=== Begin Enclosure ===

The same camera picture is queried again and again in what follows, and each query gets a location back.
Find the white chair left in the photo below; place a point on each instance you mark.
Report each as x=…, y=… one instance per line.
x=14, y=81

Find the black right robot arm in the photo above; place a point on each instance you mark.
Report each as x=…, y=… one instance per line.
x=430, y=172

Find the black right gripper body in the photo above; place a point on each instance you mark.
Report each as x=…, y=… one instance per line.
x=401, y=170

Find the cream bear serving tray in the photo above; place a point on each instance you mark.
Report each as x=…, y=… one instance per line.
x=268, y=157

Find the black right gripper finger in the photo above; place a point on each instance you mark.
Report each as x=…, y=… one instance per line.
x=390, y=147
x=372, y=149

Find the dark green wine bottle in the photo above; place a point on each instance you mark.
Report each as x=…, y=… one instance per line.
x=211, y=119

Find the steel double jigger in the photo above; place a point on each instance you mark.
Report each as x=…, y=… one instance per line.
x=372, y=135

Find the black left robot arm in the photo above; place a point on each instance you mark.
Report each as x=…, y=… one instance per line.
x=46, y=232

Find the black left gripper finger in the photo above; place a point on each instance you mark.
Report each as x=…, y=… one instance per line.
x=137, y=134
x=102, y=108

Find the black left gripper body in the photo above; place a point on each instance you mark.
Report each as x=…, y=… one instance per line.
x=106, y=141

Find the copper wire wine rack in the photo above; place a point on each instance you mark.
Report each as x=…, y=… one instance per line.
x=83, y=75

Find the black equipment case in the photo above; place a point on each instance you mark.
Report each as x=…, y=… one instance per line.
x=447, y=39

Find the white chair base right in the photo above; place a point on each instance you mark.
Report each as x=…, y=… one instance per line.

=== End Enclosure ===

▶ _PROBLEM REQUIREMENTS_
The data above is to be returned exactly, with nothing altered.

▶ _ANSWER SECTION_
The same camera picture is queried again and again in what follows, and each query gets a location back.
Find the white chair left in the photo below; place a point on each instance you mark.
Report each as x=…, y=… one instance per line.
x=14, y=81

Find the black right robot arm in the photo above; place a point on each instance you mark.
Report each as x=…, y=… one instance per line.
x=430, y=172

Find the black right gripper body in the photo above; place a point on each instance you mark.
Report each as x=…, y=… one instance per line.
x=401, y=170

Find the cream bear serving tray in the photo above; place a point on each instance you mark.
Report each as x=…, y=… one instance per line.
x=268, y=157

Find the black right gripper finger in the photo above; place a point on each instance you mark.
Report each as x=…, y=… one instance per line.
x=390, y=147
x=372, y=149

Find the dark green wine bottle in the photo above; place a point on each instance you mark.
Report each as x=…, y=… one instance per line.
x=211, y=119

Find the steel double jigger in the photo above; place a point on each instance you mark.
Report each as x=…, y=… one instance per line.
x=372, y=135

Find the black left robot arm in the photo above; place a point on each instance you mark.
Report each as x=…, y=… one instance per line.
x=46, y=232

Find the black left gripper finger in the photo above; place a point on each instance you mark.
Report each as x=…, y=… one instance per line.
x=137, y=134
x=102, y=108

Find the black left gripper body in the photo above; place a point on each instance you mark.
Report each as x=…, y=… one instance per line.
x=106, y=141

Find the copper wire wine rack in the photo above; place a point on each instance you mark.
Report each as x=…, y=… one instance per line.
x=83, y=75

Find the black equipment case in the photo above; place a point on each instance you mark.
Report each as x=…, y=… one instance per line.
x=447, y=39

Find the white chair base right in the photo above; place a point on each instance you mark.
Report each as x=…, y=… one instance per line.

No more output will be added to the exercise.